National Review ^ | 11/20/2013 | The Editors

Posted on 11/20/2013 10:00:27 AM PST by SeekAndFind

By almost any measure, John F. Kennedy was a middling president at best, and an occasionally disastrous one. The Bay of Pigs fiasco, the Cuban missile crisis, setting the nation on the wrong course in Vietnam, his nepotism, the spying on political rivals — all must weigh heavily in our judgment of his presidency. And while Kennedy the president was a middle-of-the-range performer at best, Kennedy the man has been relentlessly diminished by the eventual revealing of the facts of his day-to-day life.

Conservatives who see in Kennedy a committed combatant in the Cold War and a supply-side tax-cutter must keep in mind his bungling at home and abroad. Liberals who see in Kennedy a receptacle for all they hold holy must keep in mind his calculating cynicism — for example, his opposition to civil-rights legislation when he believed its passage would strengthen the Republican president proposing it. Kennedy’s virtues — his vocal anti-Communism, his assertive sense of the American national interest, his tax-cutting — would hardly make him a welcome figure among those who today claim his mantle. His vices, on the other hand, are timeless.

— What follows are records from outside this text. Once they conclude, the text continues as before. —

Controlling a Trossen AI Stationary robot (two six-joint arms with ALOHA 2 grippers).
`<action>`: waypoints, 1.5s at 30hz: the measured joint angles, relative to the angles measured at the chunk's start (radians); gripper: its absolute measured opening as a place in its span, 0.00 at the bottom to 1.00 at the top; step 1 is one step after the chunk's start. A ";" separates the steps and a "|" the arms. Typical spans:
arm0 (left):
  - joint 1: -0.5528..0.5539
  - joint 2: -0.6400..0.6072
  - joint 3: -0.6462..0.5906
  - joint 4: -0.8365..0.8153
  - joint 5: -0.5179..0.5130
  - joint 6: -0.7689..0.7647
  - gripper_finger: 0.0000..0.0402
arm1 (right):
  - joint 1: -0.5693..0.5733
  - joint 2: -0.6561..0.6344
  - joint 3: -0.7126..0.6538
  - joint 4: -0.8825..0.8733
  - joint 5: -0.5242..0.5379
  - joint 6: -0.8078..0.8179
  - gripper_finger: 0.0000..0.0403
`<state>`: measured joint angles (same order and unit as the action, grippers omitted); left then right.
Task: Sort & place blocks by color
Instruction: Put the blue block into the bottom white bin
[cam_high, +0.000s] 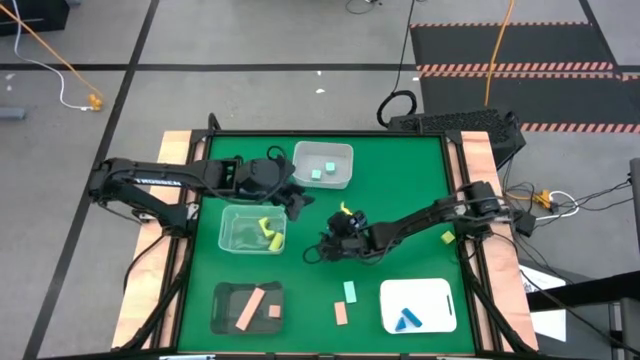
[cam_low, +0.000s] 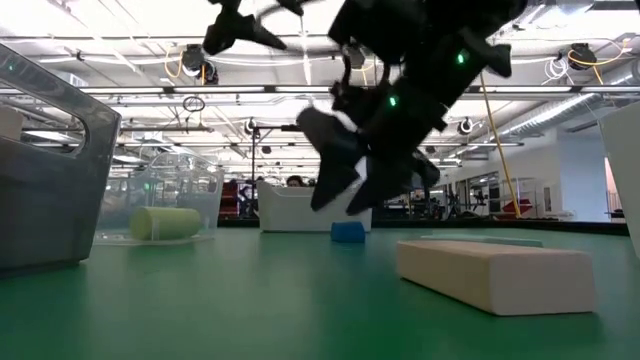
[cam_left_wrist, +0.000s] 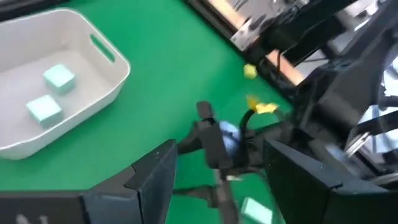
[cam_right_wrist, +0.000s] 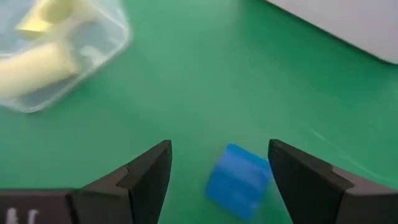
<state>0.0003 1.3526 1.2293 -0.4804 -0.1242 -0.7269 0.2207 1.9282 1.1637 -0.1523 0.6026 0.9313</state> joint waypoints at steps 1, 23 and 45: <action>-0.004 -0.002 -0.001 -0.012 -0.007 -0.002 0.58 | 0.000 0.013 0.000 -0.001 0.003 0.019 0.64; -0.018 -0.005 -0.004 -0.043 -0.019 0.037 0.58 | -0.003 0.039 0.002 -0.034 -0.160 0.004 0.05; -0.017 -0.005 -0.003 -0.125 -0.019 0.060 0.58 | 0.007 -0.125 -0.001 -0.196 -0.346 0.372 0.57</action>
<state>-0.0166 1.3472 1.2263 -0.6052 -0.1427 -0.6667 0.2276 1.8034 1.1623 -0.3481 0.2570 1.3031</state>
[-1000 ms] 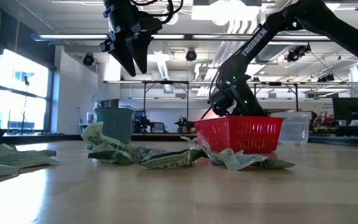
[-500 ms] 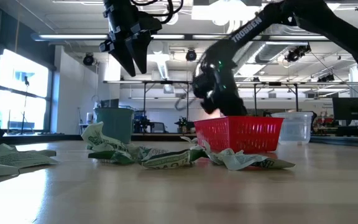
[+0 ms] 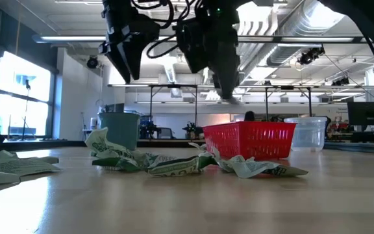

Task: Pick and place items into bin
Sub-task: Put the stevia packet into the orange bin

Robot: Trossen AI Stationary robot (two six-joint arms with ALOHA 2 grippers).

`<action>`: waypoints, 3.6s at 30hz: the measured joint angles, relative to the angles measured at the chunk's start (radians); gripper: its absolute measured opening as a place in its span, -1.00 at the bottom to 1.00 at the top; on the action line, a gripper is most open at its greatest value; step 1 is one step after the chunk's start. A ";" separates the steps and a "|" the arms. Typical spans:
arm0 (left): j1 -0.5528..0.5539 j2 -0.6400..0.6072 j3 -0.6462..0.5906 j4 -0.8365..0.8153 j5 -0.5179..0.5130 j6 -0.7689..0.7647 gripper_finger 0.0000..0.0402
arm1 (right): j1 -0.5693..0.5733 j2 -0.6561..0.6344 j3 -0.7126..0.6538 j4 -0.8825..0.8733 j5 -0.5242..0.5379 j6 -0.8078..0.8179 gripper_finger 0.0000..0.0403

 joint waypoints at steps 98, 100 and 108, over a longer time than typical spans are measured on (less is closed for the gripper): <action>-0.059 0.306 -0.043 0.928 0.291 -0.144 -0.43 | 0.404 -0.781 -0.444 -0.108 0.901 0.963 0.13; -0.075 0.331 0.011 0.846 0.260 -0.139 -0.29 | 0.404 -0.780 -0.444 -0.108 0.909 0.961 0.13; -0.108 0.259 0.114 0.287 0.183 -0.080 0.31 | 0.404 -0.780 -0.444 -0.108 0.922 0.936 0.12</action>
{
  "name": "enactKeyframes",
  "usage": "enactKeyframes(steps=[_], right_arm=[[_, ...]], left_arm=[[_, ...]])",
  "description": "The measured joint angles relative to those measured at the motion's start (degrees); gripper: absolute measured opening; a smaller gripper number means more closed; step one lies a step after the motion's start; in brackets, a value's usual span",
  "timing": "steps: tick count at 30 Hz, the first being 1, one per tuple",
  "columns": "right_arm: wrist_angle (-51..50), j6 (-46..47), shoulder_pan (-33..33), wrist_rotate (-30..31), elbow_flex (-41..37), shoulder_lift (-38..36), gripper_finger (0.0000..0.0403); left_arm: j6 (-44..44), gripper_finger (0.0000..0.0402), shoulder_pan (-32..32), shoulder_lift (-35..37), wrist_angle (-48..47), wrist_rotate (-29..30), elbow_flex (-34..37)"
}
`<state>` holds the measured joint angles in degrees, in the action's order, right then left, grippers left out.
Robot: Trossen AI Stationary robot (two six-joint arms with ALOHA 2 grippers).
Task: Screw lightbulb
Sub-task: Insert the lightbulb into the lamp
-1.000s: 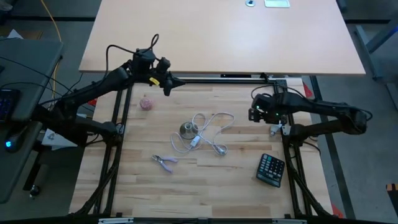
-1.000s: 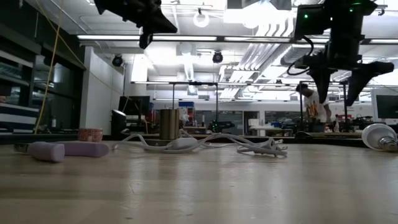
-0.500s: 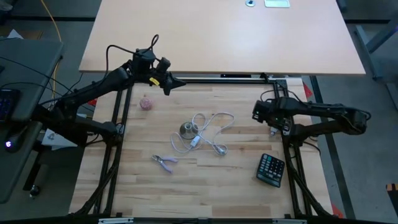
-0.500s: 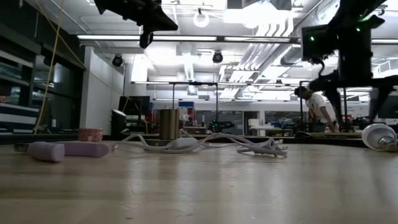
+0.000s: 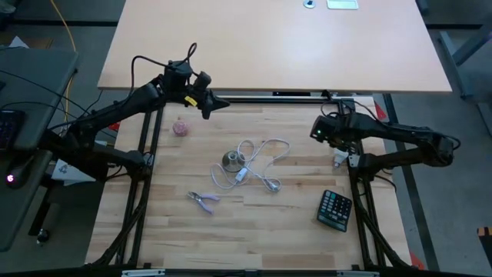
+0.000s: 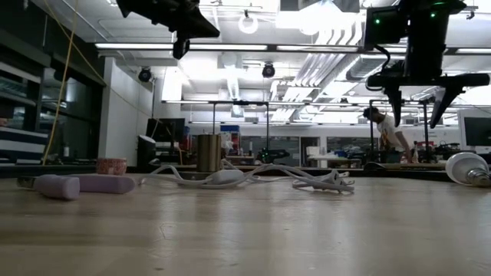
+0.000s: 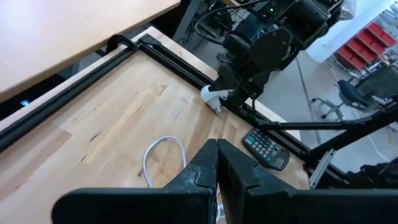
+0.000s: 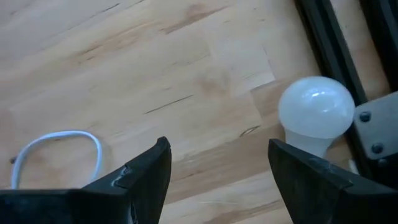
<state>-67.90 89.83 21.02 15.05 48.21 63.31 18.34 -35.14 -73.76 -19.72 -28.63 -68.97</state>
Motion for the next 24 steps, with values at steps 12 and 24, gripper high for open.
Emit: enactKeyframes(steps=[12,24], right_arm=[[-6.73,7.34,5.04,-0.4,0.04,0.87,0.0259],[-13.87,4.86,11.6,0.56,-1.4,5.35,0.0259]], left_arm=[[-1.53,0.0001,-0.11,0.04,-0.13,-2.95,0.0],[-1.67,0.0001,-0.11,0.04,-0.11,-3.45,0.0]])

The Cuban missile crisis is generally presented as the great episode of Kennedy’s hanging tough in the face of Communist aggression, but, like so much about Kennedy’s life, that story represents a triumph of public relations over substance. Kennedy gave up much more than he let on to resolve the crisis, agreeing to remove U.S. missiles from Turkey — on the condition that the concession remain secret, so as not to undermine his political career or his brother’s. And the Cuban missile crisis was brought on in no small part by Kennedy’s inviting displays of weakness: His performance at the 1961 Vienna summit made little impression on Nikita Khrushchev, and within a few months the Berlin Wall was under construction. After the Bay of Pigs, the Soviets had little reason to suppose that Cuba was anything but a safe port for them.

But Kennedy had a gift for spinning gold out of goof-ups.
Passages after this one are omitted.